====== Supplied information

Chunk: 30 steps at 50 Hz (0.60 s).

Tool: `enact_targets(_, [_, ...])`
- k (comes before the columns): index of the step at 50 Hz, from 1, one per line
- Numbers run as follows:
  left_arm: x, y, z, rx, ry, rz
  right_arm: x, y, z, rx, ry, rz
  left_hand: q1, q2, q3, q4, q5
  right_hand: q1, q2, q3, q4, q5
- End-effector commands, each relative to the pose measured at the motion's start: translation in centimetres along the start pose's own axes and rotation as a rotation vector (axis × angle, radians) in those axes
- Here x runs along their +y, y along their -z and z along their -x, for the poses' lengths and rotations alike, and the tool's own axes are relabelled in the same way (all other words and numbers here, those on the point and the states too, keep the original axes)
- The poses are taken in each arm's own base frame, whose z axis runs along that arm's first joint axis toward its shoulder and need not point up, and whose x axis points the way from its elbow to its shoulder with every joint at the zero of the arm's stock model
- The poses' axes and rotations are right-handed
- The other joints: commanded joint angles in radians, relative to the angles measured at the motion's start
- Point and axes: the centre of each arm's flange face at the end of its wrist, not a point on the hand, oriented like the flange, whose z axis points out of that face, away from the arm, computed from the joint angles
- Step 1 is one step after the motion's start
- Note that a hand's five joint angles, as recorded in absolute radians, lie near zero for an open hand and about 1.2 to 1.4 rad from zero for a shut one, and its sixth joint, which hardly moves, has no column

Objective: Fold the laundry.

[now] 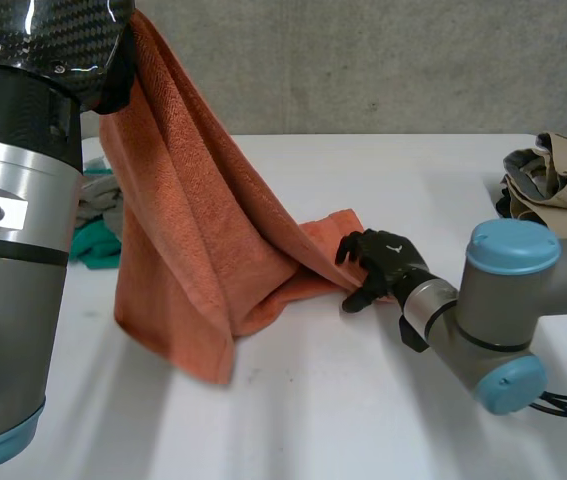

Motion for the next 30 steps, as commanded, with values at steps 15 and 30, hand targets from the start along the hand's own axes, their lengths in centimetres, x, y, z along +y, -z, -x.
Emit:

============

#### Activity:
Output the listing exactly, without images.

#### Exercise response:
Chunk: 30 steps at 50 Hz (0.60 s).

Tool: `enact_targets(_, [_, ...])`
- k (comes before the columns): index of the step at 50 Hz, from 1, one per line
- Numbers run as follows:
  left_arm: x, y, z, rx, ry, rz
  right_arm: x, y, z, rx, ry, rz
  left_hand: q1, q2, q3, q4, q5
  right_hand: q1, q2, q3, q4, q5
- End-effector commands, each relative to the pose measured at the motion's start: translation in centimetres along the start pose's own axes and rotation as a rotation vector (axis × angle, radians) in those axes
- Here x runs along their +y, y along their -z and z along their -x, for the poses' lengths and rotations alike, and the tool's own axes are relabelled in the same way (all other words and numbers here, those on the point and the states too, keep the original axes)
- The poses are taken in each arm's own base frame, whose z axis runs along that arm's first joint axis toward its shoulder and need not point up, and whose x axis points the way from its elbow to its shoulder with every joint at the zero of the arm's stock model
- The poses' axes and rotations are right-handed
- The other joints: commanded joint angles in radians, relative to the angles measured at the motion's start
- Point and axes: the centre of each arm's flange face at the end of its wrist, not a point on the hand, oriented like the flange, whose z axis points out of that face, away from the arm, computed from the joint angles
- Step 1 is one step after the motion's start
- Note that a hand's five joint angles, as recorded in absolute radians, lie near zero for an open hand and about 1.2 to 1.4 rad from zero for a shut one, and its sixth joint, which hardly moves, has no column

Objective: Fold the laundry.

[now] 

Motion for the next 30 steps, as commanded, with values at steps 15 and 30, hand targets from the start along the hand's own axes, their lengths in centimetres, x, y, z along +y, -z, -x.
Emit:

Nothing further is needed for this exercise.